Recalling fractal structures, these sculptures function as filters, devices through which memory passes, leaving behind a trace, a residue. They are three-dimensional projections of mental and mnemonic processes, mechanisms that compress memory and expand it into space.
The work merges music, visual art, and architecture within a self-referential procedural framework. Human memory becomes the memory of the sculpture itself, reflecting its origin and transcending it, as time emerges from memory. The present slips into the past and returns into the now, generating a continuous flow in which immediacy and recollection coexist.
These sculptures represent the final stage in the deconstruction and reconstitution of the piano, not as a recognizable instrument, but as raw matter reconfigured. Emerging from the explosion shown in the video, they resemble machines designed to preserve human memory, like found objects bearing traces of a former function.

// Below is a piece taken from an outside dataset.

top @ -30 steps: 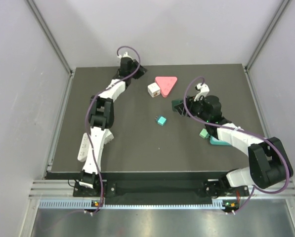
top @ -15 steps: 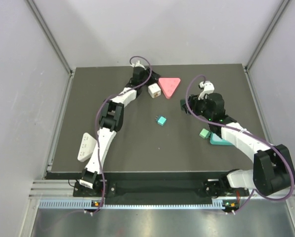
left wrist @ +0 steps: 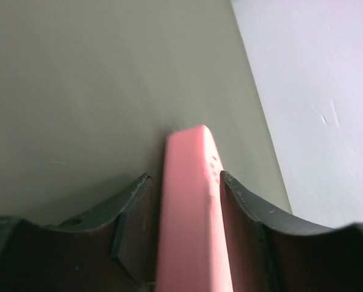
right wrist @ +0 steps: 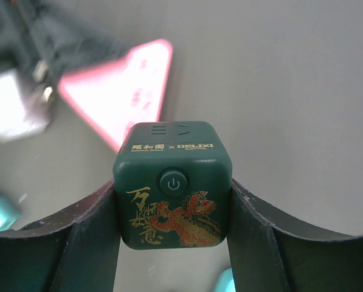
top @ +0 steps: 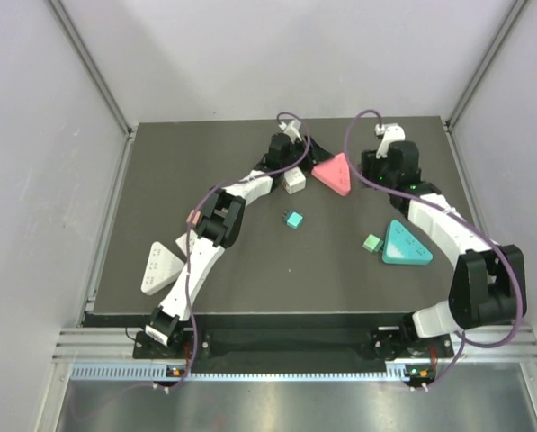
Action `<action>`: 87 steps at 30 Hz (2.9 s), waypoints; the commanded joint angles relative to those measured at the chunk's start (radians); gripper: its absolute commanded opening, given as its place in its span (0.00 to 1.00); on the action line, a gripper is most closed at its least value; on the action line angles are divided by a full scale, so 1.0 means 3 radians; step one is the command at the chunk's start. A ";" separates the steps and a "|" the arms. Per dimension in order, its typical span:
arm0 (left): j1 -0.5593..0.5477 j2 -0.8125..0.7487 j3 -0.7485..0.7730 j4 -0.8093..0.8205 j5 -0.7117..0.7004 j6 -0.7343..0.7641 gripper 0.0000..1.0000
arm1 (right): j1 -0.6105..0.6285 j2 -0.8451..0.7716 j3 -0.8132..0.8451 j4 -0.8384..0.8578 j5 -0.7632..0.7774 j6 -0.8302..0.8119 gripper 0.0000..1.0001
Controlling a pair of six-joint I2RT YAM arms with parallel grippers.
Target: Insert the plug
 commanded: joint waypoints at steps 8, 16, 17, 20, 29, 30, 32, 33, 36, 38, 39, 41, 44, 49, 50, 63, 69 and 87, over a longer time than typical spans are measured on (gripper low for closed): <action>-0.0090 0.0070 -0.0083 0.0385 0.0278 -0.0202 0.54 | -0.0630 0.1046 0.0842 0.0105 -0.0439 -0.0018 0.00; -0.0146 0.0076 -0.0098 0.0401 0.0431 -0.0320 0.52 | -0.0677 0.1436 0.0924 0.0084 -0.0796 0.0045 0.00; -0.0146 0.0055 -0.0129 0.0401 0.0451 -0.0325 0.51 | -0.0657 0.1415 0.0899 0.0099 -0.0833 0.0055 0.00; -0.0146 -0.0037 -0.0282 0.0452 0.0543 -0.0366 0.49 | -0.0539 0.1318 0.0766 0.0074 -0.0833 0.0050 0.00; -0.0161 -0.0614 -0.1014 0.0238 0.0911 -0.0132 0.46 | -0.0141 0.0654 0.0061 -0.0416 -0.0578 0.0229 0.00; -0.0161 -0.0671 -0.1044 0.0055 0.0942 -0.0070 0.46 | -0.0008 0.0476 -0.0071 -0.0468 -0.0542 0.0224 0.00; -0.0156 -0.0809 -0.1085 -0.0135 0.1009 0.0129 0.47 | 0.0135 0.0236 -0.0185 -0.0642 -0.0384 0.0193 0.00; -0.0161 -0.0900 -0.1101 -0.0389 0.1014 0.0292 0.48 | 0.0207 0.0163 -0.0266 -0.0703 -0.0292 0.0188 0.00; -0.0146 -0.1110 -0.1111 -0.0814 0.0857 0.0634 0.57 | 0.0223 -0.0057 -0.0227 -0.1030 -0.0174 0.0163 0.00; -0.0105 -0.1167 -0.0969 -0.1142 0.0683 0.0778 0.63 | 0.0218 -0.0118 -0.0064 -0.1367 -0.0062 0.0050 0.00; -0.0070 -0.1187 -0.0826 -0.1351 0.0596 0.0820 0.65 | 0.0233 -0.0129 0.0115 -0.1459 0.0005 0.0009 0.00; 0.0058 -0.1208 -0.0427 -0.1680 0.0549 0.0795 0.69 | 0.0238 -0.0159 0.0254 -0.1578 0.0117 -0.0134 0.00; 0.0252 -0.1458 -0.0476 -0.1767 0.0426 0.0601 0.71 | 0.0243 -0.0109 0.0458 -0.1553 0.0205 -0.0562 0.00; 0.0365 -0.2046 -0.1238 -0.2057 0.0207 0.0916 0.72 | 0.0141 0.0044 0.0862 -0.1511 -0.0418 -0.1465 0.00; 0.0365 -0.2112 -0.1310 -0.2180 0.0120 0.0983 0.71 | 0.0141 0.0136 0.0929 -0.1522 -0.0449 -0.1605 0.00; -0.0085 -0.3590 -0.3248 -0.2626 -0.0269 0.1602 0.68 | -0.0078 0.1159 0.2161 -0.2554 -0.1559 -0.3784 0.00; -0.0085 -0.3887 -0.3478 -0.2678 -0.0291 0.1639 0.71 | -0.0171 0.1517 0.2483 -0.2937 -0.1794 -0.4250 0.00; -0.0085 -0.4685 -0.3863 -0.2882 -0.0965 0.2047 0.77 | -0.0242 0.2075 0.2979 -0.3322 -0.2122 -0.4772 0.00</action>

The metal bars are connected through a custom-designed joint that allows each square bar to rotate 45° in relation to the previous one, while keeping the next in a straight, horizontal alignment. This alternating system generates a rhythm that is both systematic and organic. Once the first bars are positioned, a precise sequence must be followed to maintain the internal logic, an artificial structure unfolding with the consistency of natural growth.
The mnemonic and procedural nature of the work is further underscored by oxidation patterns on the copper plates, where vegetal forms have been imprinted through direct contact with the branches. At the same time, red felts, taken from the piano’s dampers, are integrated as small light points, forming a visual constellation that translates rhythmic sound into sculptural form.
Each element of the sculpture follows a precise musical construction, derived from a compositional process and translated into material form. Patterns, whether a sequence of notes, a repeated chord, or a glissando, emerge from digital noise, gradually morph into the sound of a piano, and then shift again into its mechanical noises, offering multiple interpretive layers. This sonic material was subsequently used to compose the audio track of the audiovisual work related to the project.